TASK DESCRIPTION: Every line of the material that includes the word "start" is to be shown.

RECORDED INFORMATION:

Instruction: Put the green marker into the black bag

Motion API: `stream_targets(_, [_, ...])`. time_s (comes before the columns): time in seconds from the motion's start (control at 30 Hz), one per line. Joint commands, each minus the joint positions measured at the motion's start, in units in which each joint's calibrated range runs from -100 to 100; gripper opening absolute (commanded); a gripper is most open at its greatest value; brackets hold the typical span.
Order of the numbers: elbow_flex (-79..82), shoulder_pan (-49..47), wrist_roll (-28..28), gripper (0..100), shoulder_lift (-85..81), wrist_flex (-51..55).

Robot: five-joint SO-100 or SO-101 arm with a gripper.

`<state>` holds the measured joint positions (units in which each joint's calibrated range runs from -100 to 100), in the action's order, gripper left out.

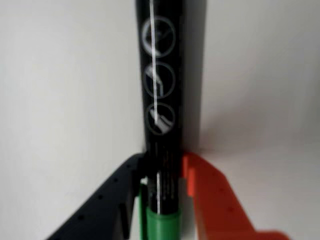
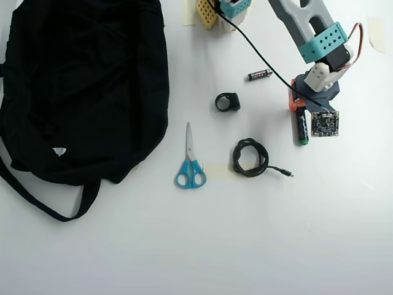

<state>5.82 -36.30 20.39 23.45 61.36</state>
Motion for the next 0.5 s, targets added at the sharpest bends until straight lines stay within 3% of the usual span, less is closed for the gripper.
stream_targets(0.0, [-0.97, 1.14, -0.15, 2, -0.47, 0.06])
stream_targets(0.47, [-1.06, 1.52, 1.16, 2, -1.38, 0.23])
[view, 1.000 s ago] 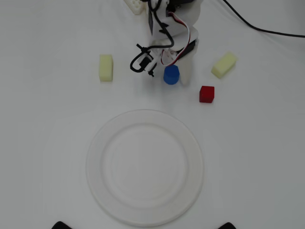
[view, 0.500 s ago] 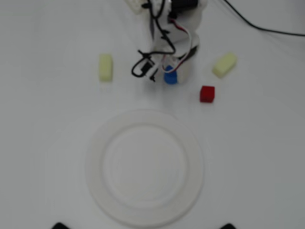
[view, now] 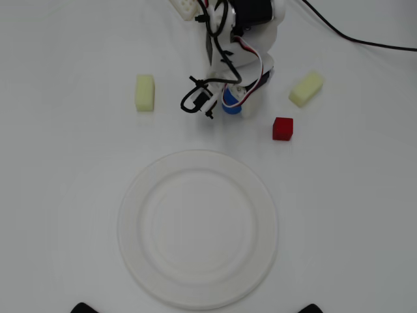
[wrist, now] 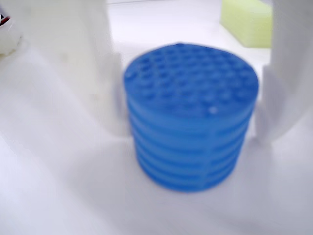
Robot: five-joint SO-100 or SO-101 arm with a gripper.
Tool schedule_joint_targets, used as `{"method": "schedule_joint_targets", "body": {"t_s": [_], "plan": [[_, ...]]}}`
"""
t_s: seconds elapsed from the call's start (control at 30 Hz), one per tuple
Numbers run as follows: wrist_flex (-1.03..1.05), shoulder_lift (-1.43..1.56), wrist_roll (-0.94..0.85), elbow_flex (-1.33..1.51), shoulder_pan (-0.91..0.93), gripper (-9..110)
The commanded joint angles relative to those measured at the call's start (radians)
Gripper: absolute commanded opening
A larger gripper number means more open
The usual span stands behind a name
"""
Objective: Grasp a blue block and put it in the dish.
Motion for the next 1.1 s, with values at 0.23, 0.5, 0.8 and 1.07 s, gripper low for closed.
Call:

EXERCISE OUTPUT:
Motion API: `stream_targets(_, [_, ...])`. time_s (comes before the columns): time in seconds from the motion's start (control at 30 Hz), one per line. Joint commands, each minus the joint positions measured at the motion's start, in units in which each joint's calibrated range runs from -100 to 100; gripper opening absolute (commanded); a gripper is most open at its greatest value; brackets hold the typical span.
t_s: seconds elapsed from the call's start (control at 30 Hz), one per tuple
The commanded joint angles relative to those measured at the call's start (radians)

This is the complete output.